Playing in conditions far more favorable than the gusty morning, Will Zalatoris torched Southern Hills with a -5 round to reach -9 and hold the solo lead. Mito Pereira was one stroke better on the day, using a 6-under round to finish the day at -8. And Bubba Watson, of all people, had the best Friday of all, riding a 7-under day to finish four strokes off Zalatoris' lead.

Also in the mix, two former PGA Championship winners who could really use another major: Justin Thomas, who took the early clubhouse lead at -6 but could only watch as Zalatoris caught fire.

Rory McIlroy, the first-round leader, didn't play terribly, finishing his round at 1-over, but when the rest of the field is charging forward, standing still is the same thing as moving backward.

"There's a long way to go, a lot of golf left," McIlroy said. "We're going to see a completely different golf course the next two days because of the wind direction. It's going to play completely differently."

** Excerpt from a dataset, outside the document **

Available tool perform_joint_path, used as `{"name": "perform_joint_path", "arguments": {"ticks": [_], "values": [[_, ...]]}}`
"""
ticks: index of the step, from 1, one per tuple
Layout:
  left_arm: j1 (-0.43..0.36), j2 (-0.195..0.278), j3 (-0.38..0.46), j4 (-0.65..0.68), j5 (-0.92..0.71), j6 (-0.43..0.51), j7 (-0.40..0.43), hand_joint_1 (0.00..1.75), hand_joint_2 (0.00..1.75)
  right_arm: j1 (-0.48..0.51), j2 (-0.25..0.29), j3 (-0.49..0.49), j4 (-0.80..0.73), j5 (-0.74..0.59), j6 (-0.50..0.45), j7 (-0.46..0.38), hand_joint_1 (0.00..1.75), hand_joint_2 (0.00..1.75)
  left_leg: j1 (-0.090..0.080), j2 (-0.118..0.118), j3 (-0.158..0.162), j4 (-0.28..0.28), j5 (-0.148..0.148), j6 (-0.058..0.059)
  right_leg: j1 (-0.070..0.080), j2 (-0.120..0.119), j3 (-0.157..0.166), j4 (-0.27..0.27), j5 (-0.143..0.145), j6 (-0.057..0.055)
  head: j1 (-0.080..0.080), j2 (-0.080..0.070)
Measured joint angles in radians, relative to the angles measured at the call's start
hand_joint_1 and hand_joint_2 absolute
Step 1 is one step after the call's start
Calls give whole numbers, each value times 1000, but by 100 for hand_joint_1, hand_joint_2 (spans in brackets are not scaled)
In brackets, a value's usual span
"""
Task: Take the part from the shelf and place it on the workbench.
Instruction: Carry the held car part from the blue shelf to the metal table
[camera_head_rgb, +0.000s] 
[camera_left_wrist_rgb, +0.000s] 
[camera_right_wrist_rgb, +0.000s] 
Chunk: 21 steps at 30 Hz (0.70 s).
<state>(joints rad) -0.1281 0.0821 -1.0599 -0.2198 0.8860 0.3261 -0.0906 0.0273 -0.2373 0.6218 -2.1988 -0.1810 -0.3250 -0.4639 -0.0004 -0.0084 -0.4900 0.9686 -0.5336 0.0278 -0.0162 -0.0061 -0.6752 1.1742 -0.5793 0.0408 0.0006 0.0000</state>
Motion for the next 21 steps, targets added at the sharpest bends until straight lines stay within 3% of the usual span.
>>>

The players who got the early-late draw — early Thursday, late Friday — enjoyed a far different course than their counterparts, who had to fight through 40-mph wind gusts in the morning.

"It was lucky to get that draw," Pereira said. "Sometimes you get the bad draw, sometimes you get the good one. But today for sure the wind in the back nine, there was almost none."

The contrasts at the top of the leaderboard are stark — McIlroy is already one of the game's legends, Thomas is a major winner and Ryder Cup stalwart, Watson has two green jackets. Zalatoris and Pereira, on the other hand, have not even won their first PGA Tour events yet.

Pereira, who hails from Chile, has some familiarity with the course, having played for Texas Tech for a year in the mid-2010s. Since then, he's ground his way upward through golf's ranks. Prior to this weekend, his most notable achievement was making the bronze-medal playoff at the 2020 Tokyo Olympics.

"Got some experience of everything," he said, "good days, bad days, bad golf, really bad golf, good golf, but I think everything has helped me out to be here and to play like I'm playing now."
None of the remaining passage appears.